All in all, Dr Tshabalala notes that “it is a great initiative” and would like to see a survey conducted in order to ascertain how other mentors and mentees faired and lessons learnt in order to improve the programme.

Dr Meghan Groome, the Senior Vice President, education from the New York Academy of Sciences (NYAS) who manages the 1000 Girls – 1000 Futures programme, visited South Africa in July 2016 to investigate better ways to connect with mentees, as well as to speak with potential funders to expand the programme locally. Dr Caradee Wright, SAYAS Member, Edith Shikumo, Young Scientist Liaison Officer and Dr Siyavuya Bulani, Senior Liaison Officer from ASSAf met with Dr Groome. The meeting explored ways of boosting the programme in order to reach 100 girls in South Africa in the coming year.

Project Leaders: Caradee Wright, Amanda Weltman, Christine Tshabalala

 

b. Science Engagement with Young Learners

Continued engagements by Dr Caradee Wright at the Modiri High School in Garankuwa saw the participation of South African candidates attending the 67th Lindau Nobel Laureate Meeting engage with young scholars from their Science Club on 12 May.
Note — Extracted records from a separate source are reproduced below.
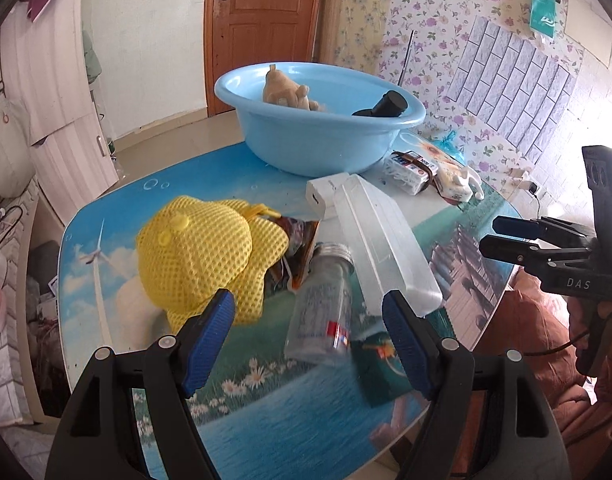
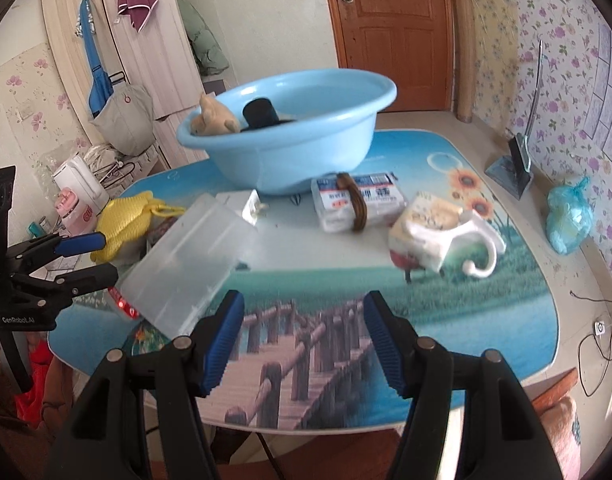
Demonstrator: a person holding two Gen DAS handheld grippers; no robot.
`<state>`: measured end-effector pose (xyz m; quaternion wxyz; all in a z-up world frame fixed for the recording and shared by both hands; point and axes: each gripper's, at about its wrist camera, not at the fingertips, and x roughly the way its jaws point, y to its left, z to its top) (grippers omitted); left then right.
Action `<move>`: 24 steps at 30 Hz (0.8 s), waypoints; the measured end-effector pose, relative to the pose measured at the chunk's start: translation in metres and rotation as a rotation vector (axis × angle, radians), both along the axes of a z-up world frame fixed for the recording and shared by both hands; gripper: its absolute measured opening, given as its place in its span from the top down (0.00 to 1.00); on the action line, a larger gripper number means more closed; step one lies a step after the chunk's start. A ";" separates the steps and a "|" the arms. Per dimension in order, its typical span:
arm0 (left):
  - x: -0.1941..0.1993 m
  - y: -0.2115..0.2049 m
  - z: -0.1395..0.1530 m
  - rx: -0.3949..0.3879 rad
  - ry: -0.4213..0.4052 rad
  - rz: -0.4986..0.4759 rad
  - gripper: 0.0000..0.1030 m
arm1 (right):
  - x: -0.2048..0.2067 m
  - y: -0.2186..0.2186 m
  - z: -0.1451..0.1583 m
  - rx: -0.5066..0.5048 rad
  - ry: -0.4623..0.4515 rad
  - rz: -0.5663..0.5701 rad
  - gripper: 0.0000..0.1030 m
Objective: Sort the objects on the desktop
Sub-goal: 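Move the left gripper to the clear bottle and grasp it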
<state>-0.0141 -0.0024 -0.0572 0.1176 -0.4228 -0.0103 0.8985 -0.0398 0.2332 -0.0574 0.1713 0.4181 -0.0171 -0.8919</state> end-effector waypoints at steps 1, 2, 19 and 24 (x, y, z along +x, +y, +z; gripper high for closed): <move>0.003 -0.001 -0.002 -0.001 -0.004 0.004 0.26 | 0.003 -0.001 -0.001 0.000 -0.003 0.002 0.39; 0.004 -0.001 -0.004 -0.002 -0.007 0.009 0.26 | 0.004 -0.001 -0.001 0.002 -0.004 0.004 0.39; 0.020 -0.014 -0.022 0.021 -0.025 0.027 0.26 | 0.021 -0.021 -0.005 0.008 -0.011 0.055 0.39; 0.009 -0.006 -0.029 0.003 -0.031 -0.002 0.26 | 0.021 -0.019 -0.005 -0.003 -0.020 0.046 0.39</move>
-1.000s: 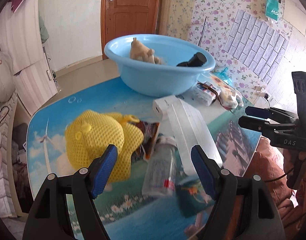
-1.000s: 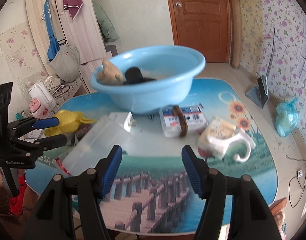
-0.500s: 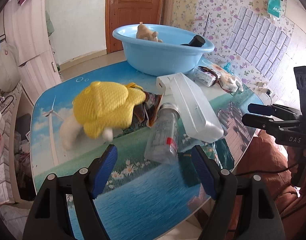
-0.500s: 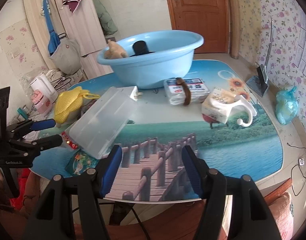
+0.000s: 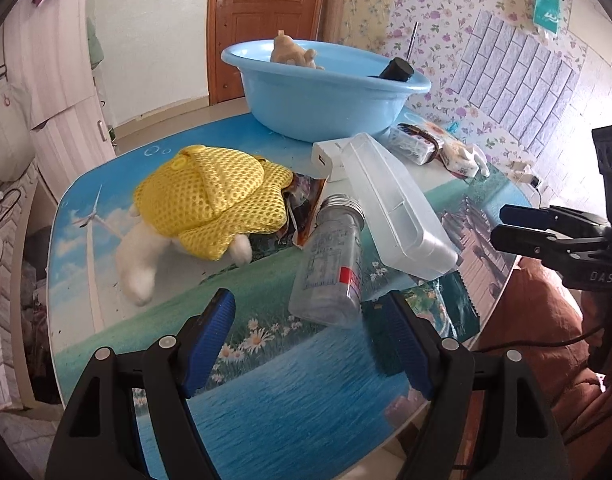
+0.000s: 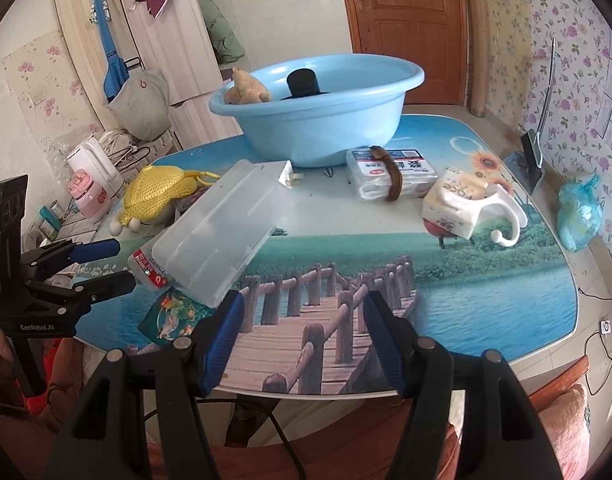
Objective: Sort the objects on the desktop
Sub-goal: 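Move the left gripper to the clear bottle and grasp it, then grasp the clear plastic container with the right gripper while the left holds the bottle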
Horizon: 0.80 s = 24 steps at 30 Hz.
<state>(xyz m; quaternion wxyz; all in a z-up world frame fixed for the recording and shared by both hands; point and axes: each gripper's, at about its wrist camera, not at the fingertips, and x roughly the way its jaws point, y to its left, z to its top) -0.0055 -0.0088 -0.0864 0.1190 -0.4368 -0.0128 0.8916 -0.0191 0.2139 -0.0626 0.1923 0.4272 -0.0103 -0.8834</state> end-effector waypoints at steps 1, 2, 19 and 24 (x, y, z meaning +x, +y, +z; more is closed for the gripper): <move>-0.002 0.002 -0.001 0.001 -0.005 -0.006 0.26 | 0.000 0.000 0.000 0.000 -0.002 0.001 0.39; -0.004 0.003 -0.003 0.003 -0.007 -0.009 0.26 | 0.000 0.000 -0.001 0.000 -0.004 0.001 0.39; 0.003 0.000 -0.005 -0.020 0.001 -0.034 0.61 | -0.012 -0.029 0.004 -0.131 -0.066 0.041 0.39; 0.009 -0.006 -0.006 -0.036 0.004 -0.027 0.61 | -0.020 -0.054 0.002 -0.110 -0.082 0.044 0.35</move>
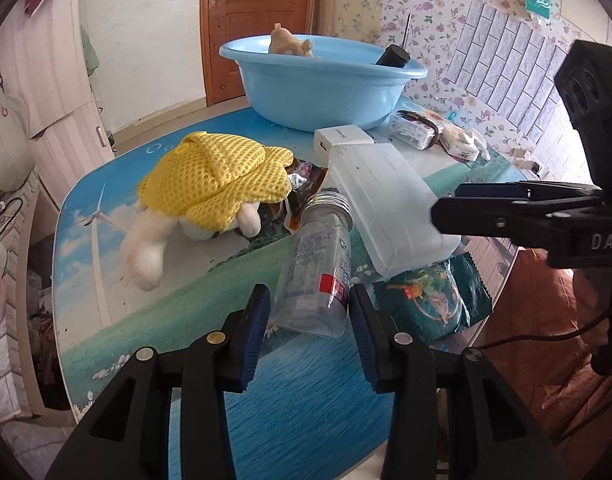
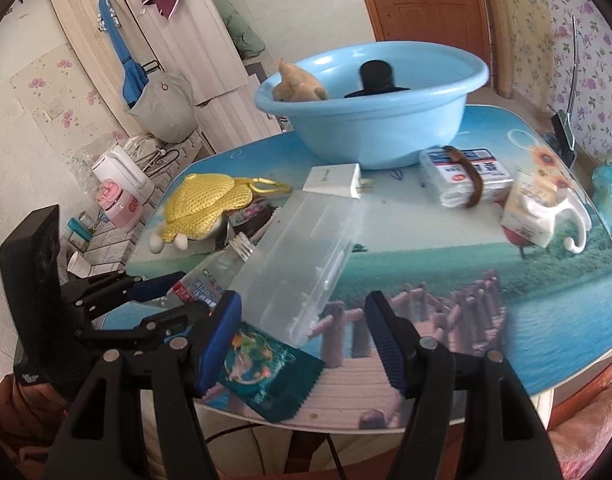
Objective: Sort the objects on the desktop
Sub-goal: 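Grasp the clear plastic container with the right gripper while the left holds the bottle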
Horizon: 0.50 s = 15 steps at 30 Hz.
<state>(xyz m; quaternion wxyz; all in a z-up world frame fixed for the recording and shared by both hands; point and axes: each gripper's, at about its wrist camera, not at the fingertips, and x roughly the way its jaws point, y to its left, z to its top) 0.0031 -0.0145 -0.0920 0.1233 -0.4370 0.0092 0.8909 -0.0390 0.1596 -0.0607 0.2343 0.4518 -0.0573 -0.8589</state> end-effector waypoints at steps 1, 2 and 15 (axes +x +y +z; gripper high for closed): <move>0.001 -0.001 0.000 -0.003 0.001 0.004 0.61 | -0.002 -0.005 -0.002 0.004 -0.007 -0.001 0.34; 0.002 -0.003 0.000 -0.002 0.002 0.006 0.61 | -0.003 -0.010 -0.003 0.014 -0.009 0.000 0.33; 0.004 -0.009 -0.001 0.005 -0.002 0.006 0.61 | -0.007 -0.054 -0.021 0.214 0.029 0.047 0.28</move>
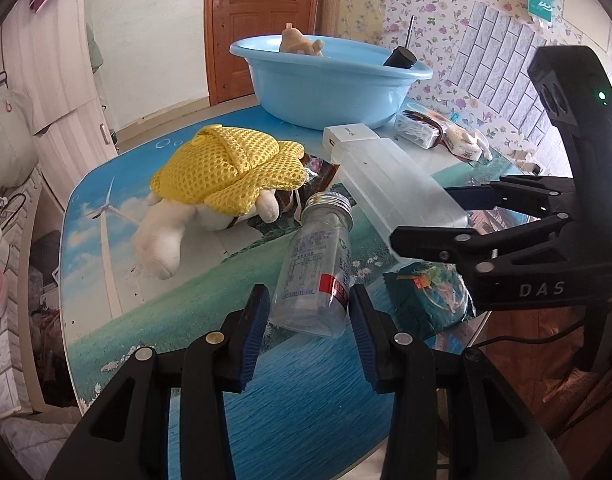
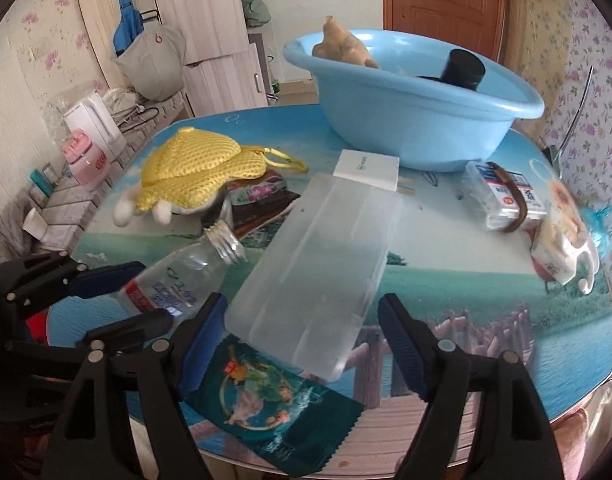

This was held during a send-off meeting to introduce the five young South African scientists nominated by the Academy of Science of South Africa (ASSAf) to attend the prestigious Lindau Nobel Laureate Meeting held on 11 to 12 May 2017 at the National Research Foundation’s (NRF) Albert Luthuli Auditorium.

The South Africans will be among 400 young scientists from 76 countries selected to participate in this year’s 67th Lindau Nobel Laureate Meeting on Chemistry in Lindau, Germany, from 25 to 30 June 2017.

Deserving young scientists are annually nominated to attend the Lindau Nobel Laureate Meetings which are designed as a forum for young scientists from all over the world to have an in-depth exchange with Nobel Laureates.

c. Science Spaza at the 3rd Worldwide Meeting of National Young Academies of Science

There was a certain chemistry when young scientists from 40 countries met 60 Science Spaza science club members in the East Rand township of Tsakane near Brakpan on the East of Johannesburg. Bringing together the young scientists and learners inspired hope for both groups and demonstrated the power of science engagement to gain new perspectives on old challenges.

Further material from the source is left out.